Any cash flows remaining after taxes are remitted by the target to Klimewsky, Inc. Klimewsky uses the prevailing exchange rate of the Malaysian ringgit as the expected exchange rate for the next three years. This exchange rate is currently \$.23.

Klimewsky's required rate of return on similar projects is 13%.

42.  The Malaysian target’s value based on its stock price is \$_______ million.

1.4

1,673.9

111.5

88.6

none of these

43. The target’s board has indicated that it finds a premium of 30 percent appropriate. You have been asked to negotiate for Klimewsky with the Malaysian target. What is the maximum percentage premium you should be willing to offer?

30.0%.

25.9%.

You should not offer any premium because the market’s valuation is below Klimewsky’s valuation.

none of these.

44. If the foreign currency _______ by the time the acquirer makes payment, the acquisition will be more costly, and the cost of the acquisition changes _______ the change in the exchange rate.

A) appreciates; by a lesser percentage then

B) depreciates; in the same proportion as

C) appreciates; in the same proportion as

D) appreciates; by a greater percentage than

45. To best reduce exposure to a host government takeover, a subsidiary could:

A)  use a long‑run profit perspective for business in that country.

B)  hire people from its own country if the host government does not cooperate.

C)  attempt to obtain supplies from its parent for which substitutes are not available.

D)  borrow funds from its parent rather than from the host country’s creditors.

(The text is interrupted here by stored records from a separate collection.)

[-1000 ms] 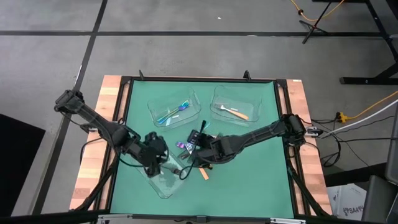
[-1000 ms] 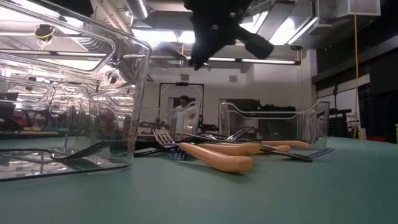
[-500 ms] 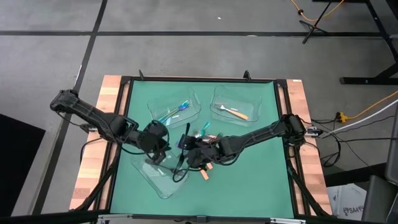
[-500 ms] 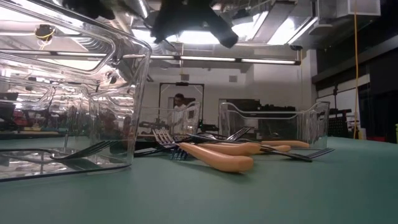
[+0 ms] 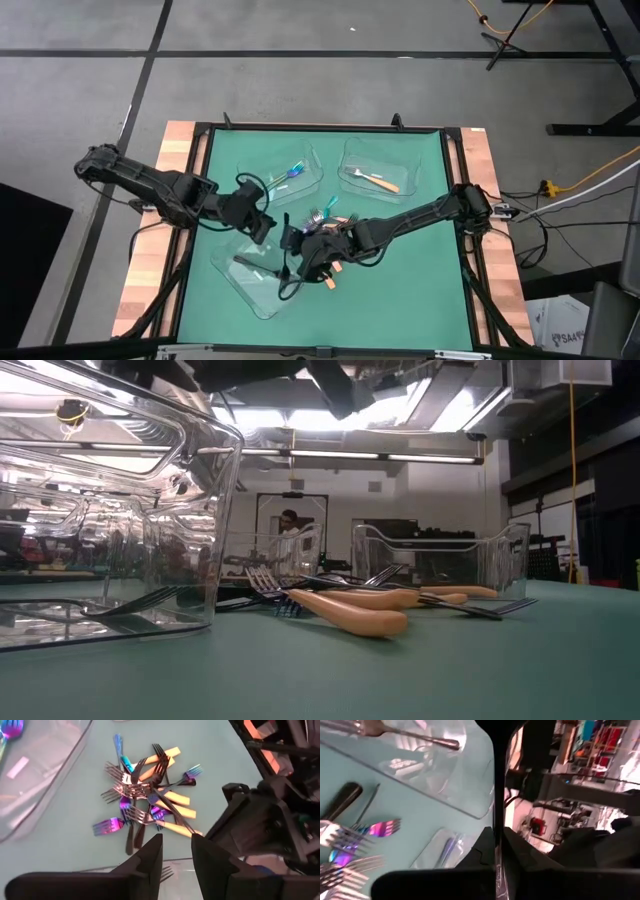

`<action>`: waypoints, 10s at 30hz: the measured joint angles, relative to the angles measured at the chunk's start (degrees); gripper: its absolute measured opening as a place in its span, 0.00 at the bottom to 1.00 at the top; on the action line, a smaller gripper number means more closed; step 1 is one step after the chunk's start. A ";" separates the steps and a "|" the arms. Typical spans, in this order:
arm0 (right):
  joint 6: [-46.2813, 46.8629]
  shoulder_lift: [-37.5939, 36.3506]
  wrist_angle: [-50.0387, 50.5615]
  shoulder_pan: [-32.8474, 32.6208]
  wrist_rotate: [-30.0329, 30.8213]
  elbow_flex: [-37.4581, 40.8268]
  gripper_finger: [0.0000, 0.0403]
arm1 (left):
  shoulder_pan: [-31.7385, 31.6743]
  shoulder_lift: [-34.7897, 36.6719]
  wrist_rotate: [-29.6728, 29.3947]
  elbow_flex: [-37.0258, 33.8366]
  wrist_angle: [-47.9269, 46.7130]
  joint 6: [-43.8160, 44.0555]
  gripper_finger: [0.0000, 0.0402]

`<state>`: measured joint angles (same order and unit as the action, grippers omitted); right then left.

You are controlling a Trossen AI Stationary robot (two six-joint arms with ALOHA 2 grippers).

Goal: Sort silverware by color (type)
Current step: Put the black fork into the bottom transparent bin

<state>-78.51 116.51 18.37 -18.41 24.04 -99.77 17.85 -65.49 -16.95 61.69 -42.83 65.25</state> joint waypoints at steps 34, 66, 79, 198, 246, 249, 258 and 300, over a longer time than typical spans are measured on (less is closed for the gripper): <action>-7.97 -0.01 -8.99 0.11 -4.17 0.00 0.00 | 0.00 -0.07 1.42 0.00 1.57 14.30 0.24; -10.57 0.00 -8.75 0.09 -4.19 0.00 0.00 | 0.00 -0.07 0.76 0.11 3.24 15.61 0.03; -10.22 -0.11 -9.16 0.09 -4.14 -0.04 0.16 | 0.16 -0.20 -0.32 -0.15 1.78 13.48 0.01; 81.06 2.08 -1.96 7.13 -37.58 0.00 0.26 | 27.58 -3.67 -42.12 -28.22 73.88 -43.43 0.01; 82.92 1.95 0.31 7.17 -33.58 0.00 0.00 | 30.30 -0.80 -41.79 -28.22 71.17 -42.70 0.25; 84.05 1.95 1.01 7.19 -33.63 0.00 0.00 | 32.19 1.96 -42.36 -28.22 70.04 -42.90 0.25; 88.77 1.95 1.61 7.19 -33.79 0.00 0.00 | 34.29 12.99 -47.03 -28.22 56.62 -42.87 0.25; 88.68 8.13 -0.77 7.19 -32.56 -0.11 0.00 | 23.08 2.45 -34.21 -28.22 49.55 -34.29 0.25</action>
<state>10.17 124.64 17.61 -11.22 -8.51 -99.88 40.93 -63.04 -51.15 33.47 6.72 30.96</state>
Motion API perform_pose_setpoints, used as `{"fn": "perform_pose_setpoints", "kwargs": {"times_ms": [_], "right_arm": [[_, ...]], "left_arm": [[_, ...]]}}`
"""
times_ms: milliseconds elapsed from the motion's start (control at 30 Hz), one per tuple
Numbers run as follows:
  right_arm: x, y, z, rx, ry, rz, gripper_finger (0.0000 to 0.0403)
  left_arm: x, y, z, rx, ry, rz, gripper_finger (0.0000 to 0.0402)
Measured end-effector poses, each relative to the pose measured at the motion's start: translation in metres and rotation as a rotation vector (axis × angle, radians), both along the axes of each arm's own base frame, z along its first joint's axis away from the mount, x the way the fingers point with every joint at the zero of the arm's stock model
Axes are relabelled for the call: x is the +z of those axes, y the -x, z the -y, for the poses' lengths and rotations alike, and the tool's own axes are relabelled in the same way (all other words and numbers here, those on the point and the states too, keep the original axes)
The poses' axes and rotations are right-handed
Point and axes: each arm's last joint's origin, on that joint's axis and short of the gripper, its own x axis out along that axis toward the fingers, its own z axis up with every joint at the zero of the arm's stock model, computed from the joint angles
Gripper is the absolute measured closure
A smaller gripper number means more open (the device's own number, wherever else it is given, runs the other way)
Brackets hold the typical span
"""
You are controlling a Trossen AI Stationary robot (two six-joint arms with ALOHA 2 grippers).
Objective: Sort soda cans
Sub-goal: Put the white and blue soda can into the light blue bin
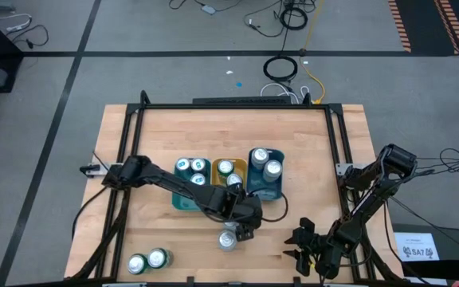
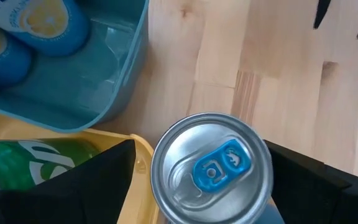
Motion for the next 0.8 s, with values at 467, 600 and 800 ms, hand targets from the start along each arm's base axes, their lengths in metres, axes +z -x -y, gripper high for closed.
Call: {"fn": "perform_pose_setpoints", "kwargs": {"times_ms": [467, 600, 800], "right_arm": [[-0.0003, 0.0002, 0.0003, 0.002, 0.005, -0.003, 0.0248], [-0.0003, 0.0002, 0.0004, 0.002, 0.006, -0.003, 0.0248], [-0.0003, 0.0002, 0.0003, 0.002, 0.005, -0.003, 0.0248]], "left_arm": [[0.0003, 0.0004, 0.0001, 0.027, 0.001, 0.003, 0.0087], [0.0003, 0.0004, 0.0004, 0.025, 0.007, 0.002, 0.0111], [0.006, 0.0001, 0.0009, 0.022, 0.014, 0.009, 0.0124]]}}
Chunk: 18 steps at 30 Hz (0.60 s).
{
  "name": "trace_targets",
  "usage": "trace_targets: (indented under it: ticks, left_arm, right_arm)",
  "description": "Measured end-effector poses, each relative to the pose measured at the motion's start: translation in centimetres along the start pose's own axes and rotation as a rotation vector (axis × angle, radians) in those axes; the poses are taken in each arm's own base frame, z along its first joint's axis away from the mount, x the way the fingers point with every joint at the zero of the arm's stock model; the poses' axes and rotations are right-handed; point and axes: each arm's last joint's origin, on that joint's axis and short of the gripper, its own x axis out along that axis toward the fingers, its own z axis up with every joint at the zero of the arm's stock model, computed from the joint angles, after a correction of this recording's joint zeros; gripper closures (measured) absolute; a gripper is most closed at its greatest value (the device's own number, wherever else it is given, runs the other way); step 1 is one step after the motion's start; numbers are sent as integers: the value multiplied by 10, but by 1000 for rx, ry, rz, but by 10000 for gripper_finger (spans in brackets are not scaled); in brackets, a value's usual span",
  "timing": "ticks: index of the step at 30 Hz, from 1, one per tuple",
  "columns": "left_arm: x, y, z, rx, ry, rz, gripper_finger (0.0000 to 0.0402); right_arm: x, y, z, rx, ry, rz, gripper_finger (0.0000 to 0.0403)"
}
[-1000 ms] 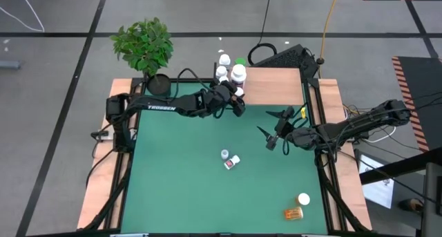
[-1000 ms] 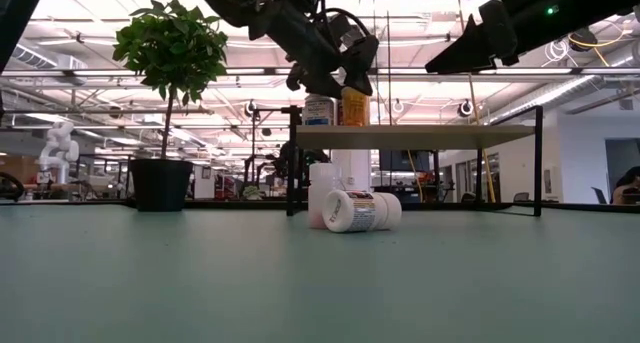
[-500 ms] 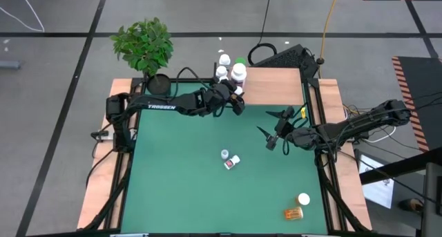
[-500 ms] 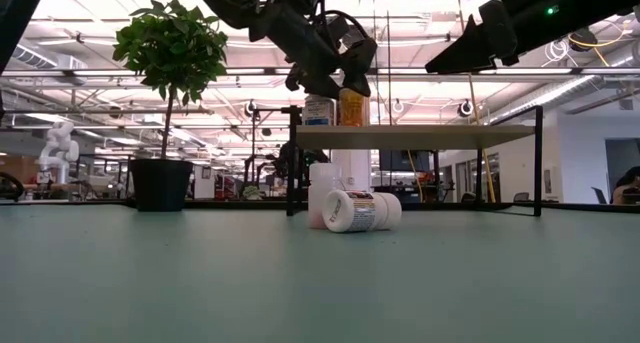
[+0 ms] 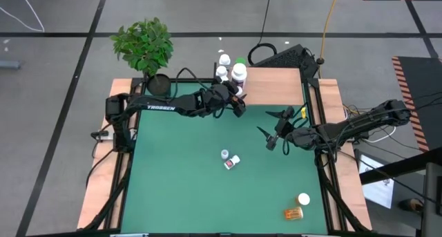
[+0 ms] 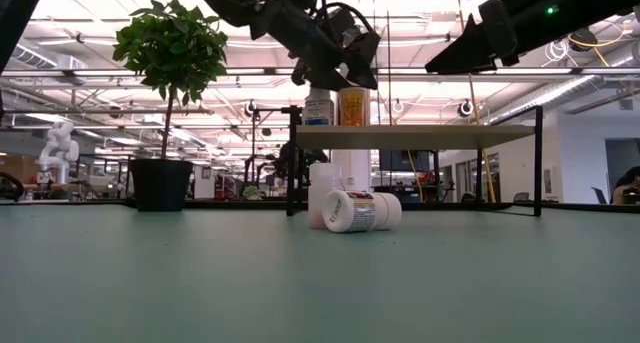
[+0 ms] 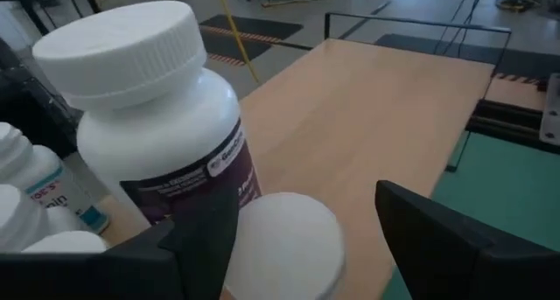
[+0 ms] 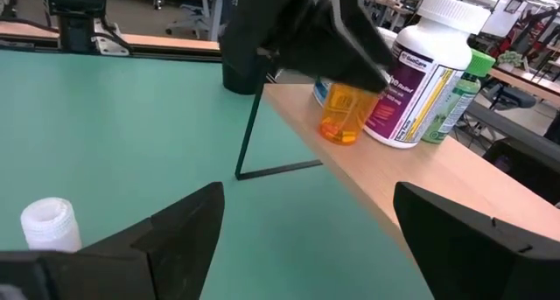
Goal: Pick and place medicine bottles onto shelf by color
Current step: Put the white and black pill bottle on the shelf
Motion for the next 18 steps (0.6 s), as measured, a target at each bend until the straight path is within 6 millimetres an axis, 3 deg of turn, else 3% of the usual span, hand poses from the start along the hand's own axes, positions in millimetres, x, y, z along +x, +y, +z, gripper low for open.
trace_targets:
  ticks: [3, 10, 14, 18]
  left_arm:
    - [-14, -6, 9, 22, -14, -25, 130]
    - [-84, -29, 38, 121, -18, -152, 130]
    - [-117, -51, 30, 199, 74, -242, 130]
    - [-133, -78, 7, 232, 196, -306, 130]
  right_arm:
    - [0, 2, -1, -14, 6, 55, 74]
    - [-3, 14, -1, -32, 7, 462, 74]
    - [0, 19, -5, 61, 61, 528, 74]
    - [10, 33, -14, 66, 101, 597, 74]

46. When quantifying country risk:

weights should be equally allocated among factors.

weights should be assigned to the political and financial factors according to their perceived importance.

it is not generally necessary to construct separate ratings for political and financial risk since these will be equally weighed in the final analysis.

the derived factors will be identical for all MNCs conducting business in that country.

47. Perhaps the most appropriate method for incorporating forms of country risk in a capital budgeting analysis is to estimate how the _______ would be affected by each form of risk.

discount rate

cash flows

opportunity cost

none of these

48. The term “global” target capital structure for an MNC represents the MNC’s capital structure:

in the U.S.

relative to competitors across all countries.

where it has its largest subsidiary.

when consolidating all of its subsidiaries.

49. Based on the factors that influence a country’s cost of capital, the cost of capital in less developed countries is likely to be _______ than that of the U.S. and _______ than that of Japan.

A)  higher; higher

B)  higher; lower

C)  lower; lower

D)  lower; higher

50. The term “local target capital structure” is used in the text to represent the:

A)  average capital structure of local firms where the MNC’s subsidiary is based.

B)  average capital structure of local firms where the MNC’s parent is based.

C)  desired capital structure of a subsidiary of a particular MNC.

D)  desired capital structure of a particular MNC overall (including all subsidiaries).